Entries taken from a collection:
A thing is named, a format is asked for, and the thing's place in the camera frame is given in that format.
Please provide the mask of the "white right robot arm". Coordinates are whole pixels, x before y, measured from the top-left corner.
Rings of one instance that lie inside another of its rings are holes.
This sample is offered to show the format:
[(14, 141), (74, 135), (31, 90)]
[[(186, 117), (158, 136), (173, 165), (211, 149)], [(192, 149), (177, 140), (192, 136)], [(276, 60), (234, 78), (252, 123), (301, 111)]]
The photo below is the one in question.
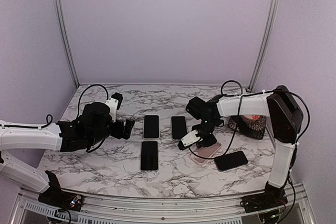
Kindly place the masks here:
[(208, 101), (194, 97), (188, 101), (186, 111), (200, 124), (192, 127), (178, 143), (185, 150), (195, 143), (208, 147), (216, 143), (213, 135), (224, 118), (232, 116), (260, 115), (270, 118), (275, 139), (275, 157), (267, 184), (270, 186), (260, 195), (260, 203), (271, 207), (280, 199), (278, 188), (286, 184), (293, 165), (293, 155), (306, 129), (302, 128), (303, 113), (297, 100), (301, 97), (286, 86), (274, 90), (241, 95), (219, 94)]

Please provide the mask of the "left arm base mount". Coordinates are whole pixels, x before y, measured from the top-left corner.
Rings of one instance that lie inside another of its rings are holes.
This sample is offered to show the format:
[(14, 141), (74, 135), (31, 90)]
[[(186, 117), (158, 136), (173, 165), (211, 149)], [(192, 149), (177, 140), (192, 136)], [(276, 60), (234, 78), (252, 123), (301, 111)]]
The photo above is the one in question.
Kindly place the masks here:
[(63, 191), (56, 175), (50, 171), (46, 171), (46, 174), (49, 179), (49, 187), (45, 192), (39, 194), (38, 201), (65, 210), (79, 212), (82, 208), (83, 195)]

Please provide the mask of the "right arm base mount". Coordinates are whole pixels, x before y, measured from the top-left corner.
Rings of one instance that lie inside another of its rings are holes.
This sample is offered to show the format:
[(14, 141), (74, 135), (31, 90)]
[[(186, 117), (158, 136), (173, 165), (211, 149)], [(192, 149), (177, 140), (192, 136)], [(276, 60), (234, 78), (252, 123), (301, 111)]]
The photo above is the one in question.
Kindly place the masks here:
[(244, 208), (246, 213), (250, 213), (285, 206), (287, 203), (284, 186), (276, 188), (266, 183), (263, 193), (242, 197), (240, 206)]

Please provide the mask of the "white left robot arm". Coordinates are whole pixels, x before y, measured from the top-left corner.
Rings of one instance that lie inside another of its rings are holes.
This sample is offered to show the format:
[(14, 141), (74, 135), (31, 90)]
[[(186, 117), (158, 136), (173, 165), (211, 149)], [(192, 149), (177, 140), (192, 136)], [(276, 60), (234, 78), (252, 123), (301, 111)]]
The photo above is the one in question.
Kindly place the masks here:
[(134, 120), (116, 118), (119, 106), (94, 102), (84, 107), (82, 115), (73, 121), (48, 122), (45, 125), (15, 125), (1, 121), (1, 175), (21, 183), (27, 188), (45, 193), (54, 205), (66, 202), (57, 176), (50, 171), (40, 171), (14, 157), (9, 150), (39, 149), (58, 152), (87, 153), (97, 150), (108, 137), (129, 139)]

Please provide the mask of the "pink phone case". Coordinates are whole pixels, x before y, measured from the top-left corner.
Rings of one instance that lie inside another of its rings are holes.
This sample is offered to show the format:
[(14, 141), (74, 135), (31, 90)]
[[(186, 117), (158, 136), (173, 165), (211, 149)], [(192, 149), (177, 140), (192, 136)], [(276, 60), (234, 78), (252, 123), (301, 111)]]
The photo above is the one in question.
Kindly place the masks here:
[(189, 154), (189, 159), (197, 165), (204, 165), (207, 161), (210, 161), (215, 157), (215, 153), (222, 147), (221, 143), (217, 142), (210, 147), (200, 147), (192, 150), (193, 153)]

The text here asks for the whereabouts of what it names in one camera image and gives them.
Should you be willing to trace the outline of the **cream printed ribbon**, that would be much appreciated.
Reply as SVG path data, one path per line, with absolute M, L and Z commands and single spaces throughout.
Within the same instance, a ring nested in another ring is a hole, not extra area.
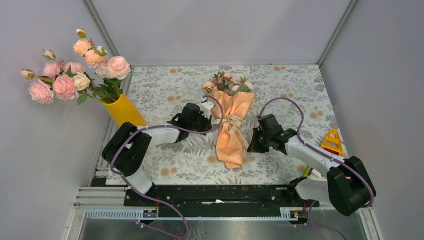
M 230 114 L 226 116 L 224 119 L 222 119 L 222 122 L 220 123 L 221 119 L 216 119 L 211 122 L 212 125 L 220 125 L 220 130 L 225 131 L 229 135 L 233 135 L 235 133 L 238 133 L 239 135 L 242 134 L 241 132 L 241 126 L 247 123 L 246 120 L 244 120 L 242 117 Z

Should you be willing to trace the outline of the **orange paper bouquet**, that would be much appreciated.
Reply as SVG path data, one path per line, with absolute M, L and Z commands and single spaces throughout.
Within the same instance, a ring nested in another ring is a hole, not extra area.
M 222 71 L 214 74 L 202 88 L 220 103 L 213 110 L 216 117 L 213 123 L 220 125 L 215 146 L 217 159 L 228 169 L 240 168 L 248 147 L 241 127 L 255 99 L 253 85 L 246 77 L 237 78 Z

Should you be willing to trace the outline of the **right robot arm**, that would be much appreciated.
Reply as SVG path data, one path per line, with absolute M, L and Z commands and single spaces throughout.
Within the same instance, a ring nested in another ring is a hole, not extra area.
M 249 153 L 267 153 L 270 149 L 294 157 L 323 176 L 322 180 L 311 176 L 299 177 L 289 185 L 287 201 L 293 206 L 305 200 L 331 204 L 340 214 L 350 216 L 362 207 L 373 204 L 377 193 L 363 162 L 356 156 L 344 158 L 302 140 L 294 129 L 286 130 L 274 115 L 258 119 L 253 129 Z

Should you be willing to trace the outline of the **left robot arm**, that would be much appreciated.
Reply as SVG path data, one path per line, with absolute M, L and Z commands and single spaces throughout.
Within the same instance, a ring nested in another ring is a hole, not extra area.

[Work required]: Show, from the entries above, every line that includes the string "camera".

[Response to this task]:
A thing is named, a format is asked for, and the thing's place in the camera frame is given in that format.
The text here asks for the whereabouts of what it names in one camera image and gives them.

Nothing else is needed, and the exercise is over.